Microbiota composition profiling during SARS-CoV-2 infection could be of significant prognostic value thanks to identification of indicator bacteria associated with an increased risk of severe disease. It may also be important for treating SARS-CoV-2 infection by tailoring the therapeutic strategy to the individual patient. Fewer differences in the microbiota composition were detected between groups II and III (Figure 1C and 3C).
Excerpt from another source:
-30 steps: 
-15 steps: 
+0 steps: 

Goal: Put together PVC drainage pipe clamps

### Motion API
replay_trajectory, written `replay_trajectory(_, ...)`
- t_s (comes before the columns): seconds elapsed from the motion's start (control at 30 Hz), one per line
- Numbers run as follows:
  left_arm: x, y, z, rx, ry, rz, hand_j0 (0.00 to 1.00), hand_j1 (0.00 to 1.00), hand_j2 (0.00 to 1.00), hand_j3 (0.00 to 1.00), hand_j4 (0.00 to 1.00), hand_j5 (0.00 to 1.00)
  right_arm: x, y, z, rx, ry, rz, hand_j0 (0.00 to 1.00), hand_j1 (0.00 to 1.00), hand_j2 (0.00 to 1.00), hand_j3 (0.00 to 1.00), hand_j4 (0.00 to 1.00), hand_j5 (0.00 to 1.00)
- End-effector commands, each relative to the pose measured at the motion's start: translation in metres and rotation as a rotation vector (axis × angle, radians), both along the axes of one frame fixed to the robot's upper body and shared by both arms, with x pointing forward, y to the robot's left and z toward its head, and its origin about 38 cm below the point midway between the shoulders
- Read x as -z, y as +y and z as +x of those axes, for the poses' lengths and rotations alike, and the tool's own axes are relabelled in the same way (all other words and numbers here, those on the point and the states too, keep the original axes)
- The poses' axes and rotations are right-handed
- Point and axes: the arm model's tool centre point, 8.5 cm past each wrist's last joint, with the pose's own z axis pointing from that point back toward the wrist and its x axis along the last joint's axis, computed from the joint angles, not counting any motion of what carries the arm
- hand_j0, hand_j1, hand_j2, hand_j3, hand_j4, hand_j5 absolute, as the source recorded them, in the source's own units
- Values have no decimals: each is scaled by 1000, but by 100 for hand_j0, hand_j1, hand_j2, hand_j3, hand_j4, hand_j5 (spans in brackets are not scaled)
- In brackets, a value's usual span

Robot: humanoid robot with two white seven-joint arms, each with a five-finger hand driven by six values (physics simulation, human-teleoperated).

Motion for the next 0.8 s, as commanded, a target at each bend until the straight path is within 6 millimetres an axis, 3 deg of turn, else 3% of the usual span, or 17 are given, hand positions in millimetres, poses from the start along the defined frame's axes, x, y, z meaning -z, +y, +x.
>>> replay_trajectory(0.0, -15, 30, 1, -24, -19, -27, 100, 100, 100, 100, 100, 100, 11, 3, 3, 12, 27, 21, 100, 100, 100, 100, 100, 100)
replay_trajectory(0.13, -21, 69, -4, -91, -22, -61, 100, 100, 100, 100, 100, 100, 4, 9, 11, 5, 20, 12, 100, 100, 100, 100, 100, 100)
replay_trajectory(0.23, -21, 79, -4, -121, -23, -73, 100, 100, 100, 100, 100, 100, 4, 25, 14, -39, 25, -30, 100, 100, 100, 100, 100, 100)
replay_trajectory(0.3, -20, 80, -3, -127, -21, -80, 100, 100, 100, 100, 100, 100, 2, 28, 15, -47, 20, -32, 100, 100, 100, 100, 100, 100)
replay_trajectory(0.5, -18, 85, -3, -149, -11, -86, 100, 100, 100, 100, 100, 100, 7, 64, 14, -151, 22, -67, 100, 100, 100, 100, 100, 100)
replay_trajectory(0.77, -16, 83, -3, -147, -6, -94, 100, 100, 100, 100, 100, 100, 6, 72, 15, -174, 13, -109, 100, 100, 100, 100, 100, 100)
This is because groups I and II included patients with active viral replication, so they were very similar in terms of immunological profile or phase of COVID-19. Although the SARS-CoV-2 viral load was associated with less or more significant alterations in the nasopharyngeal microbiota on various taxonomic levels, the LDA score indicated the indicator bacteria that were characteristic of each group (Figure 3A–3C).
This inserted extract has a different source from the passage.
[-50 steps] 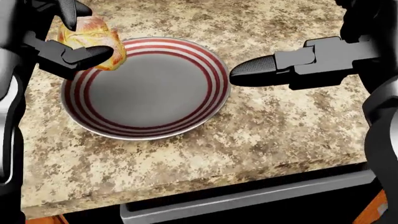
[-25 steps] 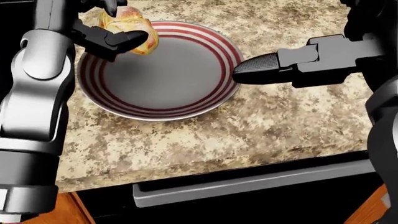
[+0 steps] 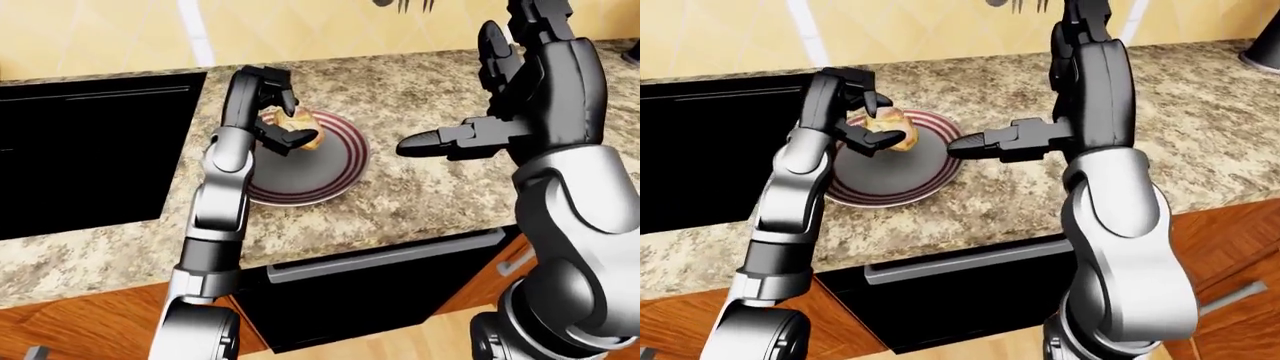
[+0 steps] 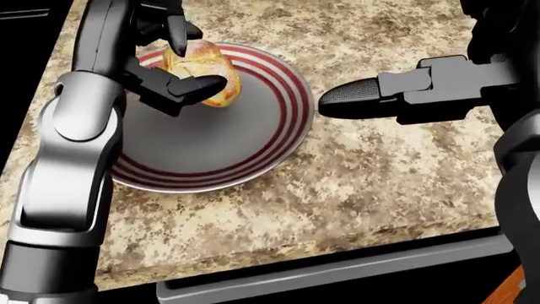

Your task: Place the pastries on the plates.

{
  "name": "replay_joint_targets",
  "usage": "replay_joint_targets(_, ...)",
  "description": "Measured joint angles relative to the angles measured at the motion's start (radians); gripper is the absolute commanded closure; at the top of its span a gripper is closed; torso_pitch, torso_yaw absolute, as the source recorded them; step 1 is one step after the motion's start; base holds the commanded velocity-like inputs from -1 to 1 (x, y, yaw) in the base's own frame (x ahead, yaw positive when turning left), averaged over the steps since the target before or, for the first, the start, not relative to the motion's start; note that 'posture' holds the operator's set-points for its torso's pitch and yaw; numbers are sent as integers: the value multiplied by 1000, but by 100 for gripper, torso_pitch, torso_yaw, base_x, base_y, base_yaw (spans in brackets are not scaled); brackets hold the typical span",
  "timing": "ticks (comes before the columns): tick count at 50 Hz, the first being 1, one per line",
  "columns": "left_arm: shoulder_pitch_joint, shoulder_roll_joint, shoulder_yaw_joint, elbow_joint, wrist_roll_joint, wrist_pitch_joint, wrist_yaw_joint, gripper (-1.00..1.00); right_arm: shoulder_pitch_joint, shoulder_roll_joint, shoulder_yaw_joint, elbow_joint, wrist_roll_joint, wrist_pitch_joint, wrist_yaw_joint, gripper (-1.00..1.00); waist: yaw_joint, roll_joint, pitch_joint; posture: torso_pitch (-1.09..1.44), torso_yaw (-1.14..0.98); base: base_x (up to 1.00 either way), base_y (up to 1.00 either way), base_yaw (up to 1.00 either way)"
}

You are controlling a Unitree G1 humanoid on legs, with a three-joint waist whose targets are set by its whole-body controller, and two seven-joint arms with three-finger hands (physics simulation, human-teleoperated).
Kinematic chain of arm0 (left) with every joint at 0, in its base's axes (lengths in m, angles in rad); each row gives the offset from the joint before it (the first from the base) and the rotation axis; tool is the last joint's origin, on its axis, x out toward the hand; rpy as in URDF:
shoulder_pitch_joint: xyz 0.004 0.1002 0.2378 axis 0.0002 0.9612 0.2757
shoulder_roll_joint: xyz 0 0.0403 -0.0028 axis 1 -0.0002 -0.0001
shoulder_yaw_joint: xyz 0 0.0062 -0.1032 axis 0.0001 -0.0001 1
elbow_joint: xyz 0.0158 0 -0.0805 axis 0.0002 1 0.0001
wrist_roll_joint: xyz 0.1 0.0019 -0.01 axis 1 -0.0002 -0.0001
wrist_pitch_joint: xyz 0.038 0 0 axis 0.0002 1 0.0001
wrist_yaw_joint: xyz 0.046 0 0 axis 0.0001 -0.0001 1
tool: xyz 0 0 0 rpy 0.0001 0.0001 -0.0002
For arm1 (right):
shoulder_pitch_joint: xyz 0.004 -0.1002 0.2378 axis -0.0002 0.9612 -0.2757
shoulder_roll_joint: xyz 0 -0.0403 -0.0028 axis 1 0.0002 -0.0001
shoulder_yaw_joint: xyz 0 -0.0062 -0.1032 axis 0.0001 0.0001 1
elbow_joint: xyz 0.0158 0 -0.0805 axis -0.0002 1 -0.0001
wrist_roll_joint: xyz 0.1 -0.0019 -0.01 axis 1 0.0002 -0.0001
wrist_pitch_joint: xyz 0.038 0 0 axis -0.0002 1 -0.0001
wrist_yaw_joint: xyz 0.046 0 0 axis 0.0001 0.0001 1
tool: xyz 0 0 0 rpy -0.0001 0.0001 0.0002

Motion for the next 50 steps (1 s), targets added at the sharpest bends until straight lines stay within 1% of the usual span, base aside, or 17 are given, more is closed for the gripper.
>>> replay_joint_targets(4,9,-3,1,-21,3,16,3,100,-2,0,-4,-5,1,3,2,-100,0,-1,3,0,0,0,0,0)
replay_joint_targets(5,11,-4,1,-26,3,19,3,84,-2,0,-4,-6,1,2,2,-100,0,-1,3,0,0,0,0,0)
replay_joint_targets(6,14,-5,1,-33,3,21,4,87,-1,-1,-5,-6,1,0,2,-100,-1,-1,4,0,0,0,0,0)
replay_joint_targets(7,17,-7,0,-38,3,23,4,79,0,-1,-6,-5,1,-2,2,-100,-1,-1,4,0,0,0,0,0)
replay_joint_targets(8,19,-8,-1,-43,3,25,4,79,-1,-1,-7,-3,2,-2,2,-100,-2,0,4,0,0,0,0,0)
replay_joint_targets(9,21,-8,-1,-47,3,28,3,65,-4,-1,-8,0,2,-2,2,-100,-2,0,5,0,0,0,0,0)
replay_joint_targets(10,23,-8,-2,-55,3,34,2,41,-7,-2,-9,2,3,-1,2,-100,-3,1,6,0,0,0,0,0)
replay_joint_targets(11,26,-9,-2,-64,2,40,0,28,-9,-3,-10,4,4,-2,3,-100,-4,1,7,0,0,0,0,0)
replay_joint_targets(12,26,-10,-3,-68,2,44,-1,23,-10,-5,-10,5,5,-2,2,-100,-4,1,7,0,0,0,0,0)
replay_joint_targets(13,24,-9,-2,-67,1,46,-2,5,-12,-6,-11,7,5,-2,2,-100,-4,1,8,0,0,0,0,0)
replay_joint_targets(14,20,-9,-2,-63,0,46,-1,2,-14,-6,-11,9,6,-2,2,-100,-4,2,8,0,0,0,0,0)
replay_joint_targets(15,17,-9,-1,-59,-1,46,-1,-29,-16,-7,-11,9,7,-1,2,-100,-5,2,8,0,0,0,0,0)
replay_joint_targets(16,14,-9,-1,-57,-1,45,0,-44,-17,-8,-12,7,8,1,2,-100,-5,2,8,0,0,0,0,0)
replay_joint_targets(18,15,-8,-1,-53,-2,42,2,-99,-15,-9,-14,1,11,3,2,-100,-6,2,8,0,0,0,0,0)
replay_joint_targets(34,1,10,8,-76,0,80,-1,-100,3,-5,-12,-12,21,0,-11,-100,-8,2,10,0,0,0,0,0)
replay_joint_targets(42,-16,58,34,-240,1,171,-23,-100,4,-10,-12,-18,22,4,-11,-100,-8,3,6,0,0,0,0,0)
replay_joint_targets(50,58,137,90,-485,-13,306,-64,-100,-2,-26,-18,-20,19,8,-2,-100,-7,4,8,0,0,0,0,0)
Our study has numerous strengths; nevertheless, we should also acknowledge several limitations. First, this was a single-center study. In the future, a larger group of patients should be tested in a multicenter study to check if our findings could be generalized to other populations. In addition, the URT microbiota composition could be affected by geographical location and host genetics, among others.43,44 Second, we classified the participants according to the SARS-CoV-2 viral load, and not COVID-19 severity, which made it difficult to directly compare our results with those of other studies that mainly focused on the analysis of clinical factors associated with severe disease. Another limitation of our study is the lack of a control group without SARS-CoV-2 infection. However, we recruited the patients during the lockdown period, which precluded the possibility of recruiting healthy individuals. Moreover, our results may vary from those reported in other studies due to the differences in NGS methodology. Other authors used different sequences of primers targeting different regions of 16S rRNA, which may result in a quantitative shift of some bacterial taxa. Therefore, it may be difficult to make a simple comparison of the results. For example, Nardelli et al39 targeted variable regions V1–V2–V3 of the 16S rRNA genes. In contrast, De Maio et al25 targeted regions V5–V6, whereas Braun et al45 performed a cross-sectional 16S rRNA sequencing study targeting only region V4, similarly to Engen et al.23

Our study is important in terms of exploring the link between the nasopharyngeal microbiota composition and SARS-CoV-2 viral load. The arbitrarily established division of cohorts reflected the diversified qualitative and semiquantitative composition of the bacterial microbiota. The patients with low viral replication rate (group II) and those who eliminated the SARS-CoV-2 virus from the epithelial cells (group III) developed less diverse microbiota communities. More extensive knowledge on the microbiota composition and a better understanding of the interactions between the microbiota and their metabolites influencing the SARS-CoV-2 infection might serve as a novel therapeutic target for improving the prognosis of patients.